Exact reproductions of all the entries, please, and no pictures.

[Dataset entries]
>>>>>
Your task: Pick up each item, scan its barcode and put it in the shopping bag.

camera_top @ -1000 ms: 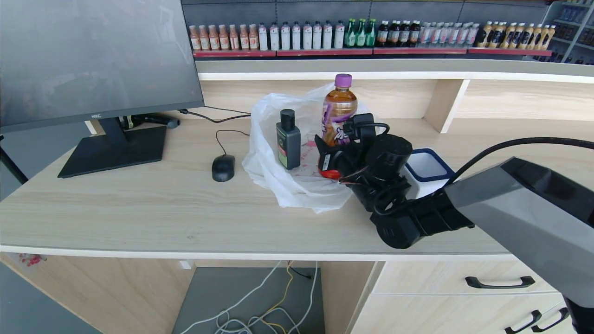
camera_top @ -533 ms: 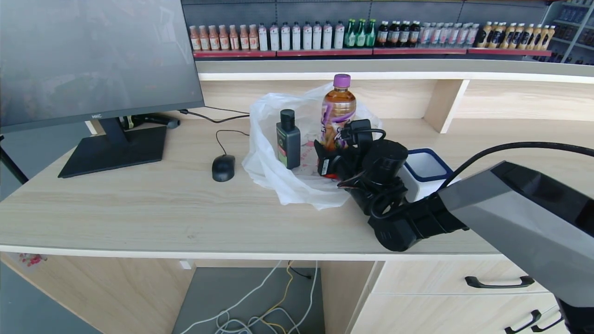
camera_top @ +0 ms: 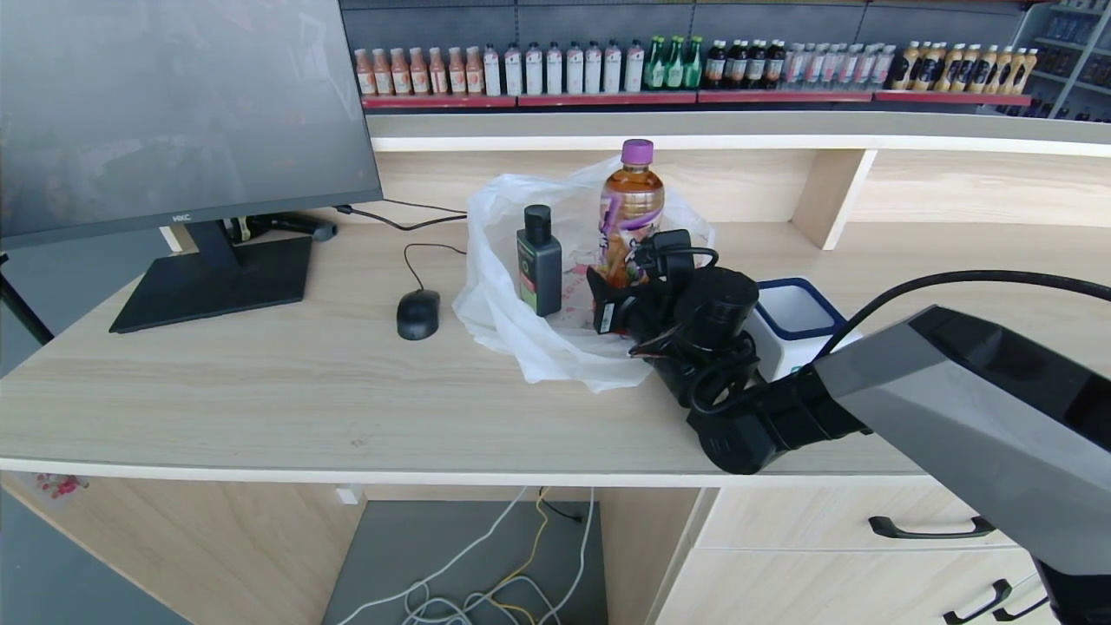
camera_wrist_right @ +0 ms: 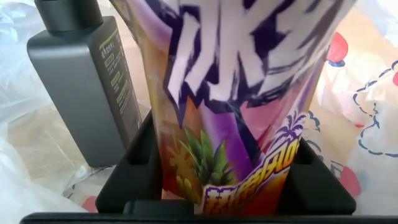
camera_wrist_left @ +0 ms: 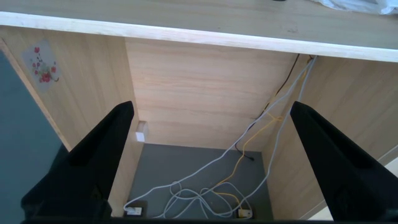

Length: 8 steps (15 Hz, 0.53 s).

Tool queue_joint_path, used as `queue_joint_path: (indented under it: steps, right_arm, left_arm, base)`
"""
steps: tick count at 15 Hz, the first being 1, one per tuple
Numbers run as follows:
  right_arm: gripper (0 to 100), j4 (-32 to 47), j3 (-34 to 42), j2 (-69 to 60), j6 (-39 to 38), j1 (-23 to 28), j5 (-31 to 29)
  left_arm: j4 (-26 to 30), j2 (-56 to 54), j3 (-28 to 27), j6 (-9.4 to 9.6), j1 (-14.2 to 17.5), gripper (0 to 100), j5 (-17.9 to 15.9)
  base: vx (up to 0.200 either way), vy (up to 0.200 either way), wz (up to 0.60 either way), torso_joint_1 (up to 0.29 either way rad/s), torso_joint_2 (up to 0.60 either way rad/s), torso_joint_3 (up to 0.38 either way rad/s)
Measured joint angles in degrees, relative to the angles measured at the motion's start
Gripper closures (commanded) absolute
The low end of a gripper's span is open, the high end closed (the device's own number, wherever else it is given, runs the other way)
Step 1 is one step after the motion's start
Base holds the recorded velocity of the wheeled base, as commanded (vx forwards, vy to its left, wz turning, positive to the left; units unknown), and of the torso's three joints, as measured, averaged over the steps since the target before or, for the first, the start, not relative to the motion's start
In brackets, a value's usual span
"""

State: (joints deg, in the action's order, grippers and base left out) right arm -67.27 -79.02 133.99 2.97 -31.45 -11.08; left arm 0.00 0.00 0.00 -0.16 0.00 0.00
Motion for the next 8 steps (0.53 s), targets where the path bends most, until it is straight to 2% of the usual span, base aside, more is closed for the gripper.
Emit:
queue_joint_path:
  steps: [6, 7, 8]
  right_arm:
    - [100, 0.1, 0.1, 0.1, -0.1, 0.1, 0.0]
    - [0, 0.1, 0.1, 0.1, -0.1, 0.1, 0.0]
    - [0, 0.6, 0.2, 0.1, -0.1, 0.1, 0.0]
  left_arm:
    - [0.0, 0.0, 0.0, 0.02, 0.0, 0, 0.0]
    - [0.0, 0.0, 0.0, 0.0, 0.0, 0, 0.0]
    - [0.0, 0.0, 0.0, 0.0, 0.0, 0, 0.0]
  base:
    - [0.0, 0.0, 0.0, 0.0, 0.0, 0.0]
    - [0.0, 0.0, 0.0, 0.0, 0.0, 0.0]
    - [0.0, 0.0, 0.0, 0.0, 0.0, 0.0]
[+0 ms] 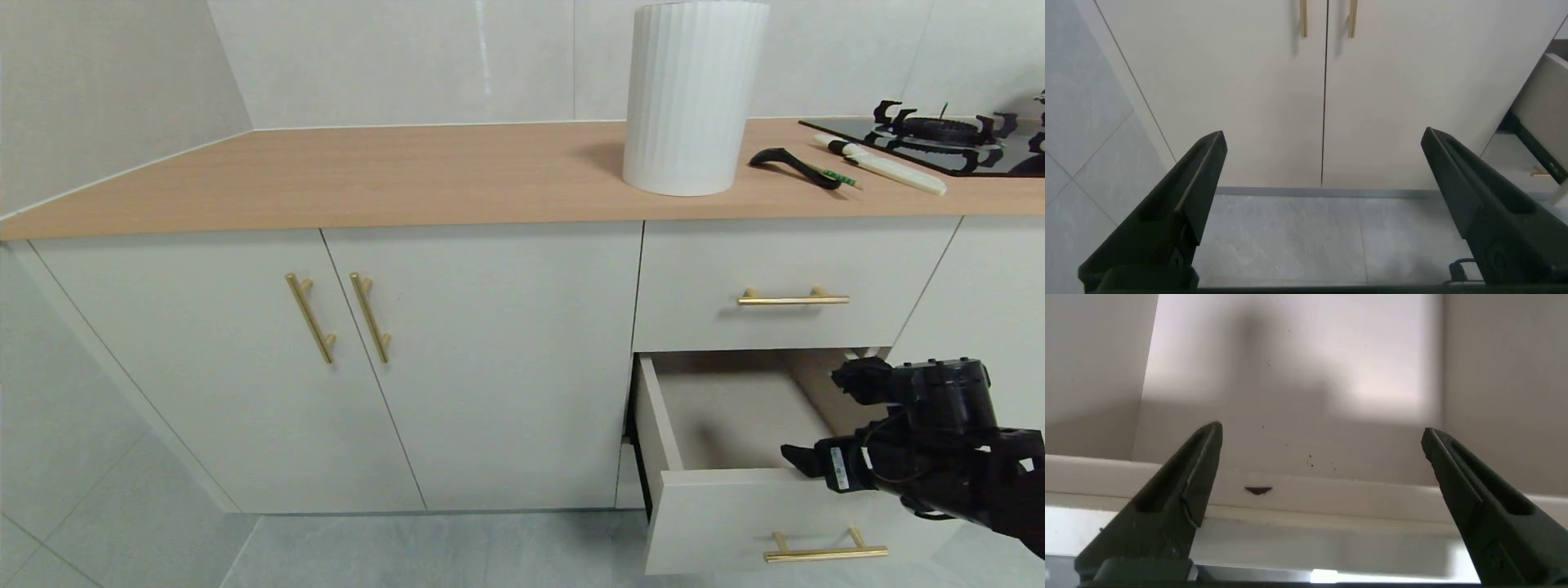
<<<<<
* [ANSWER AREA]:
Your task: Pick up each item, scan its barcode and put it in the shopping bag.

camera_top @ -1000 ms: 
camera_top @ -533 ms: 
camera_top @ +0 ms: 
camera_wrist_right @ +0 ms: 
camera_wrist_left @ +0 ms: 

Length: 8 steps (15 Hz, 0.53 s).

Tool queue_joint_path, used as `queue_joint_path: (indented under it: steps, right_arm, left_arm, base)`
"""
steps: tick count at 15 Hz, the first being 1, one per tuple
Numbers run as follows:
  right_arm: gripper (0 to 100), j4 (-32 to 47), j3 (-34 to 42), j2 (-69 to 60), j6 (-39 to 38), j1 (-23 to 28), j5 (-31 to 29)
  left_arm: j4 (-26 to 30), j2 (-56 to 54), j3 (-28 to 27), j6 (-9.4 to 9.6), j1 (-14.2 to 17.5), gripper (0 to 100), j5 (-17.9 to 15.9)
  base: vx (up to 0.200 either way), vy (up to 0.200 either way), wz (up to 0.60 either way), torso_joint_1 (up to 0.29 either way rad/s), torso_joint_2 (up to 0.60 either way rad/s), torso_joint_3 (up to 0.38 either way rad/s)
Measured joint angles in degrees, relative to the angles measured at the motion's start
Gripper closures (commanded) absolute
The low end of a gripper's span is open, the high end closed (the device's own number, wherever else it is given, runs the other way)
Step 1 is one step after the motion's start
Base holds the recorded velocity of the wheeled base, as commanded (vx forwards, vy to its left, wz turning, positive to the left; units unknown), and of the torso's three joints, as measured, averaged over the steps since the target before or, for the first, the start, not relative to the motion's start
In brackets, a value's usual span
"""

State: (joints deg, in the action's order, grippers and base left out) right arm -67.27 -79.02 133.99 2.97 -31.45 -11.08; left arm 0.00 0.00 0.00 -0.16 0.00 0.00
Motion for the next 8 steps (0.53 s), targets where the path bends most, until it is straight to 2% of the usual span, base aside, more is closed for the gripper.
Emit:
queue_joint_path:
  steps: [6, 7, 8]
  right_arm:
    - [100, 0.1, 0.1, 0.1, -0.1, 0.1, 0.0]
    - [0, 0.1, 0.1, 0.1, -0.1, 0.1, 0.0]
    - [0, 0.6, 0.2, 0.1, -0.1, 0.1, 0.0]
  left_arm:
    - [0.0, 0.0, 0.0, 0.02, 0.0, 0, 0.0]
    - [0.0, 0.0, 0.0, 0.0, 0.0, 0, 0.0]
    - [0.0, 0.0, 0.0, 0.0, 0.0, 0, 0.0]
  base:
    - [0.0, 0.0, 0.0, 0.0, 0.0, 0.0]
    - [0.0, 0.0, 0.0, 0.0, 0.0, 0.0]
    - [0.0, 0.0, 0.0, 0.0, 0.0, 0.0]
[+0 ms] 

What the exercise asked for is complete.